►
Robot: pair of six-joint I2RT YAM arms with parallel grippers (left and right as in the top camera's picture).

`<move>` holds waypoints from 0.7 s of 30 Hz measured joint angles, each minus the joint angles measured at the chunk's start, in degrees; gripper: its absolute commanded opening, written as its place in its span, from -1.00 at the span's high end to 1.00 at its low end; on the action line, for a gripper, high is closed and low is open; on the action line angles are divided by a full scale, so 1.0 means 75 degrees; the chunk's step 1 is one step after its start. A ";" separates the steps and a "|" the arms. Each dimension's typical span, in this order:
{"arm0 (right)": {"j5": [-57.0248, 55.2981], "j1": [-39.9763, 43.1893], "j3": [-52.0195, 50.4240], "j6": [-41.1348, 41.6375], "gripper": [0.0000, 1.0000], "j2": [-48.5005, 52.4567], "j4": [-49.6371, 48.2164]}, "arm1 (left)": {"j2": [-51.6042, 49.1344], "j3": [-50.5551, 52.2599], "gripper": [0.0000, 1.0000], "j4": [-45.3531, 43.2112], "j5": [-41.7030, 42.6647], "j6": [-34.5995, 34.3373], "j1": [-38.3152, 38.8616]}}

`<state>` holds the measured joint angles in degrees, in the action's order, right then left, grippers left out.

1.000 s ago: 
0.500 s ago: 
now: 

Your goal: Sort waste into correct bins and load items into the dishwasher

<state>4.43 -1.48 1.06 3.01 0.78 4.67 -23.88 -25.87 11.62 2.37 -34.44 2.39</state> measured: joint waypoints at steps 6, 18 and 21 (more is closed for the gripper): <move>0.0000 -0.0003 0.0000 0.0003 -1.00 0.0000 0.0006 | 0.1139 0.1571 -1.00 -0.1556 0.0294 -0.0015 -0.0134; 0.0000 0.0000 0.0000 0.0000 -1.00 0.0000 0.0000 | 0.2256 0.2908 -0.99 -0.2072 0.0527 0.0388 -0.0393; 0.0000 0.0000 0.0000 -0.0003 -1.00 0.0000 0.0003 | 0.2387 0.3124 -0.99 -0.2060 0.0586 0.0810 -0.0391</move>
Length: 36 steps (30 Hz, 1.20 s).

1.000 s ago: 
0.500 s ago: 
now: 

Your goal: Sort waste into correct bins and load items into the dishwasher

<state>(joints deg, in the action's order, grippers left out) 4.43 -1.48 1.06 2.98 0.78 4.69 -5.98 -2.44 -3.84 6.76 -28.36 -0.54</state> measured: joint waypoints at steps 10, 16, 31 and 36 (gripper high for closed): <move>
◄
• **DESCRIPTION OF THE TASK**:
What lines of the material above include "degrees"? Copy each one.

• **ANSWER SPACE**:
`<move>` holds waypoints from 0.7 s of 30 Hz measured joint angles, each minus the joint angles measured at the chunk's start, in degrees; gripper: its absolute commanded opening, written as its place in its span, from -1.00 at the span's high end to 1.00 at its low end; on the action line, for a gripper, high is closed and low is open; on the action line angles are divided by a full scale, so 1.0 means 75 degrees; the chunk's step 1 is one step after its start. A ";" separates the steps and a "|" the arms. Each dimension's typical span, in this order:
`<state>` holds the measured joint angles in degrees, in the action's order, right then left, grippers left out.

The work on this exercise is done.